Dataset section -
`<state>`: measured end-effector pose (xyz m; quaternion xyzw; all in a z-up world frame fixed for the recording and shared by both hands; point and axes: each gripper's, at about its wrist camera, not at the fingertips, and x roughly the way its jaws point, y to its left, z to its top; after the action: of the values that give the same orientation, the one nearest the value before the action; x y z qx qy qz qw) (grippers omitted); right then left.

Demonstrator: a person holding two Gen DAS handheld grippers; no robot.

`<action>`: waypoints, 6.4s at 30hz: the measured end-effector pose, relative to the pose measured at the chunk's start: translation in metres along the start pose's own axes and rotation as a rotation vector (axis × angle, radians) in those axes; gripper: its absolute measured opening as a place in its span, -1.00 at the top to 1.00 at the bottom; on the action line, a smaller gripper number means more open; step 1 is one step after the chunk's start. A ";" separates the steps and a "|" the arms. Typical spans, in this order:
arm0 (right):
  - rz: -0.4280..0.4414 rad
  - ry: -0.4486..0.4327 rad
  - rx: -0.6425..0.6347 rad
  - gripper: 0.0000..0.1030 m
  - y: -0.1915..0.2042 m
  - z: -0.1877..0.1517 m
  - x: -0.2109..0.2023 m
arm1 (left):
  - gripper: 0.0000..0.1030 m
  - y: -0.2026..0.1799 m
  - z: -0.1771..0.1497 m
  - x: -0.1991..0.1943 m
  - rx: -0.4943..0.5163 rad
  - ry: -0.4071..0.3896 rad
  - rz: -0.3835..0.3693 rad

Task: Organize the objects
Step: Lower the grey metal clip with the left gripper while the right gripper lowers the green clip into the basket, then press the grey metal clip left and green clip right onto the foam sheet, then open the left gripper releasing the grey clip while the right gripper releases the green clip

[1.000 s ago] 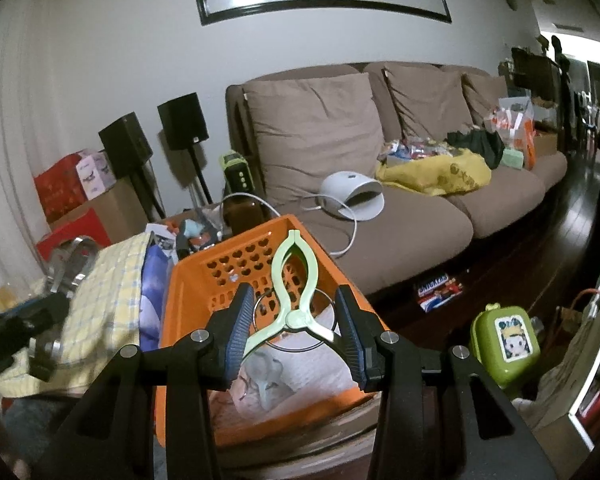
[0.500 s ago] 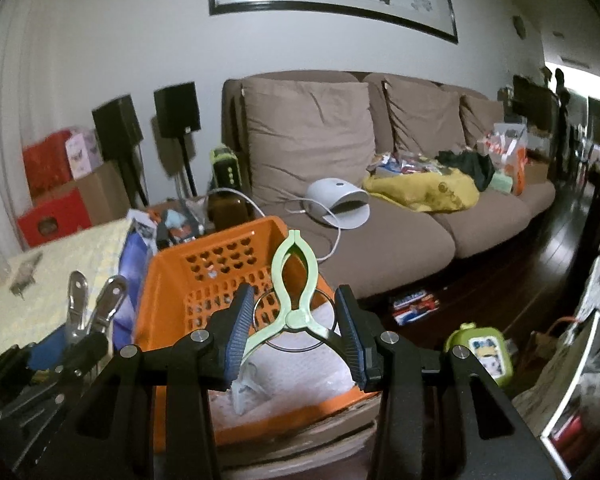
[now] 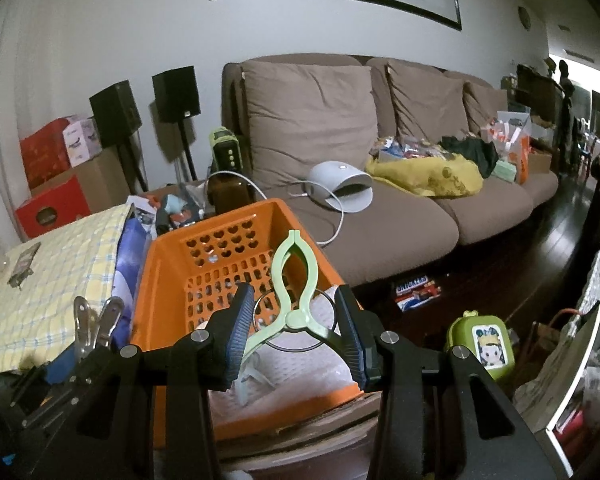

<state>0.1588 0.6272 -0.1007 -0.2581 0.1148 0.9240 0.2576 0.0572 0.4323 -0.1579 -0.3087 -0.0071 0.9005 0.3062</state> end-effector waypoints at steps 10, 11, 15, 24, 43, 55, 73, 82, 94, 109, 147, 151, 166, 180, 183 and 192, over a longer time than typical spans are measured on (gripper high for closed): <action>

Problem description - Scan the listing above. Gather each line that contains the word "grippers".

Task answer -
`<state>`: measured end-effector pose (xyz m; quaternion xyzw; all in a z-up world frame fixed for the recording and shared by both hands; point and axes: each gripper's, at about its wrist camera, not at the fingertips, and x roughly the way its jaws point, y to its left, z to its top; after the action: of the values that give the same orientation, the one nearest the value before the action; x y z qx qy qz qw) (grippers omitted); right then left.
Demonstrator: a person holding two Gen DAS handheld grippers; no robot.

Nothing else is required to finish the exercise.